It's one of the most taboo subjects on the planet, and yet we spend our lives obsessing over it. Dreaming of it, chasing it–wishing we had more of it. But once we do have more of it, we raise the bar. It never seems to be enough. And what is enough anyway?
So the quest begins. We work our asses off. Because that's what we're supposed to do, right? Graduate. Get a good job. Make money. Hopefully, a lot of it. Everything works out. But does it? We then define ourselves by how much we have, and often judge others based on how much they don't have. After our basic needs are met–food, clothes, housing–we rationalize spending the rest on what means the most to us (or so we think)–vacations, more clothes, eating out, and stuff. And more stuff. But none of these things ever seem to do their job of making us happy.
I remember always having my eye on something I wanted to buy. Without fail, there would be that new shiny object that I thought would do the trick. But then like clockwork, I would feel that perpetual sadness once the allure of the object wore off. Ironically, it was the same feeling that often seeped in while flying home from vacation. The high would vanish. So logically, I got back on the make/spend treadmill–only to slip back into a consumption coma all over again.
Finally, I grew tired of having the "once I get more money, I will (fill in the blank)" conversation with myself. I wondered when exactly the chase would end. More importantly, why do we constantly want more of what we don't need? Intent on getting answers–I ventured down the research rabbit hole of financial pioneers and even the Dalli Llama for insight and clarity.
Once I started evaluating my spending habits, I realized I was completely disconnected from my relationship with money. That much of my beliefs about it were rooted in childhood, media, and cultural ideas I had developed along the way. Even more daunting, how I was letting it slip away due to boredom, convenience, and keeping up with society's idea of what I needed to be happy.
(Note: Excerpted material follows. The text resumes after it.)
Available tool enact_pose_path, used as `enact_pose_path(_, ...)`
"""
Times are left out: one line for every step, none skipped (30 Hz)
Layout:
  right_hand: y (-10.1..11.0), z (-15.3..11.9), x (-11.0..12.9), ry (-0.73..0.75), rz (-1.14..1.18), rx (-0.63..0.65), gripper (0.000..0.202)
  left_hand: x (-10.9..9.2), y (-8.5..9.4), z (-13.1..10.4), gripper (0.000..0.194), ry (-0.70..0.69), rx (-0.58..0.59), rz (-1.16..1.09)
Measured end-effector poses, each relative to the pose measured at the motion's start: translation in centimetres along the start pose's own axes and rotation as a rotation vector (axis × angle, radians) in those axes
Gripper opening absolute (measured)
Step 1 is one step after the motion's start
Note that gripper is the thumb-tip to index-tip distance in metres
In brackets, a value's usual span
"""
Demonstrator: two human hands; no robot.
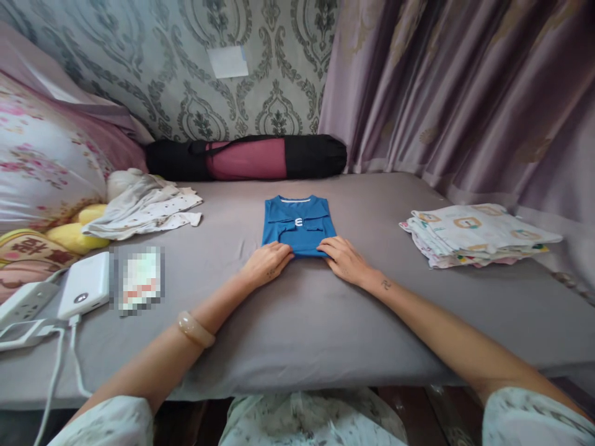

I came to the sobering realization that how we spend our money tells a lot about who we are and how we see the world. But if we uncover our disillusions of what it means to us, we can actually break the cycle. That regardless of what everyone else is doing, what really matters is how these objects and experiences make us feel. And perhaps the most valuable discovery–if we truly understand how much we need, we can then reevaluate what we're willing to do to get it.